See, the climb doesn’t actually end with Penny Pines. It’s actually part of a larger climb that, collectively, takes you to the highest point in the course over a period of about 20 miles. And in the 5 mile section between Penny Pines and Meadows, I had my first nausea attack. The first one actually wasn’t so bad. I had to sit for about two minutes and just let myself cool down. The weird part of it was that my stomach seemed to have triggered the issue. I tried to take in some food, and my whole body had just reacted as if I had eaten poison. Oh well, I thought, give it some time and it’ll work itself out. I took the rest of the trip to Meadows more slowly, and I yoyo’ed back and forth with Tom Nielsen for most of the section. When I got to Meadows, I was in not the best mood. John Scarborough, who I had run with at Canyons, was at Meadows waiting for Kristin Carbajal, who he was crewing for. I asked him to take my handheld back to the finish for me, perhaps with less patience than I should have. The acronym CREW (cranky runners, endless waiting) is bad enough without having to deal with crankiness from someone who isn’t even your runner.

Sometimes, when things feel like crap, we reach for any change we can find. We think that the problem must be X because X is what I’m doing right now and I feel like crap right now. That was part of why I got rid of my handheld. It felt like dead weight in my hand, and since Meadows to Red Tailed Roost is almost all under canopy, surely I could do without it. But the problem at this point wasn’t exposure. It was the steady buildup of heat. I had been racing now for 11 hours, much of that in 90+ degree heat, and some of it above 100. And that was steadily taking its toll.
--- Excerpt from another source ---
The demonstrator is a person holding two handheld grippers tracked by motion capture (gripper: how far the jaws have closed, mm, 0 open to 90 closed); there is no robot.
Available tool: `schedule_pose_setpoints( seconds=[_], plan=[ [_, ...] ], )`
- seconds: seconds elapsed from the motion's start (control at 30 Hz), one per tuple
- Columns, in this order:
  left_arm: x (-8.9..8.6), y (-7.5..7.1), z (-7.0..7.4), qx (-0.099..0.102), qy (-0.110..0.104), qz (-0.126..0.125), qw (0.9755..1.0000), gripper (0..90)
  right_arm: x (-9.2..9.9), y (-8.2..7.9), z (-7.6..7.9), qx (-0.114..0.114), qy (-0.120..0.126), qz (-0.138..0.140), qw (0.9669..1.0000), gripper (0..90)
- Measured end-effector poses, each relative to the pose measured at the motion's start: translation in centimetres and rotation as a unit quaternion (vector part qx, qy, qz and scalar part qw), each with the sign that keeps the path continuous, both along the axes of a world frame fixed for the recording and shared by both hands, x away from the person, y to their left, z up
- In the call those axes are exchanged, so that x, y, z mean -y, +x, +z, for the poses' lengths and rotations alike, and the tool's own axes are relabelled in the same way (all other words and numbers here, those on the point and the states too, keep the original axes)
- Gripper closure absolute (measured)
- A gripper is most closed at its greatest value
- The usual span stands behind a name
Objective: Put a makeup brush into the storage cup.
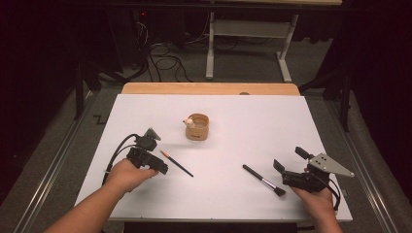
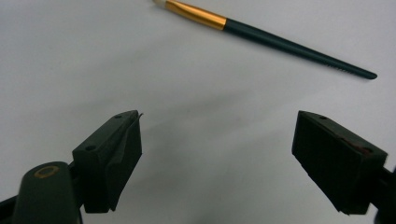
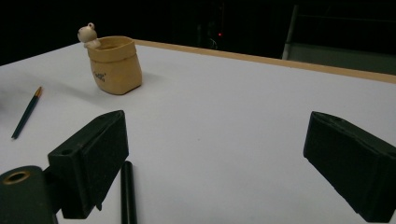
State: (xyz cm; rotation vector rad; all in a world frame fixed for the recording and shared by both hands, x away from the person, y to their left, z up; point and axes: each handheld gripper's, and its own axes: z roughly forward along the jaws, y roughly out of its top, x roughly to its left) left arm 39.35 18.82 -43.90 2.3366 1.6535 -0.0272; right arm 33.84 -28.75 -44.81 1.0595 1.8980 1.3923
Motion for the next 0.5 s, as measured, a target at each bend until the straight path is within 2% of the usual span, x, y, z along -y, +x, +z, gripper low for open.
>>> schedule_pose_setpoints(
  seconds=[0.5],
  plan=[
    [2.2, 0.9, -0.5, 0.009, -0.005, 0.001, 0.9999, 17.6, 0.0, 0.0, 0.0, 0.0, 0.0, 0.002, 1.0, 7.4]
  ],
)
I felt fine in the short term, but my mood was tanking, and I knew from the Meadows section that something was beginning to go wrong. An intelligent runner could have stopped and diagnosed it, seen the encroaching signs of heat stroke, and done something to mitigate the oncoming crash.

Did I mention I’m an idiot?

The Meadows section of the course is appropriately named. The course circles the high mountain meadows around Laguna Lake. It’s cooler than previous sections in the sense that a hot oven is cooler than the sun. The parts in the meadow are still genuinely hot, and even under the canopy it’s still warm. To top it off, that section gains about 600′ net and a lot more total as it winds the final six miles to the highest point in the course. And it was in the second of the three climbs in this section that the wheels really fell off. It started when I tried to eat something. As before, the result was nearly instantaneous. Nausea that just stopped me in my tracks, accompanied with dizziness that made my attempts to lie down turn into a barely-controlled fall.

When I got to the ground, all I could do was lie there. I’ve never actually been able to vomit during a race. All the nausea in the world won’t trigger it. So all I can do instead is just lie there and take the gasping breaths that accompany severe nausea. Eventually, the gasping breaths lead to hyperventilation, and my lips begin to go numb, then my hands. The light-headedness gets more severe and I can’t lift my head. Several people pass me and express concern. I wave them off as best I can (I can put on a good show in short bursts), but really I’m not in a good place. Eventually, I get up and drag myself to the start of the next hill, but halfway up that (and only a mile from the aid station) it happens again. More people pass me. Seven in all.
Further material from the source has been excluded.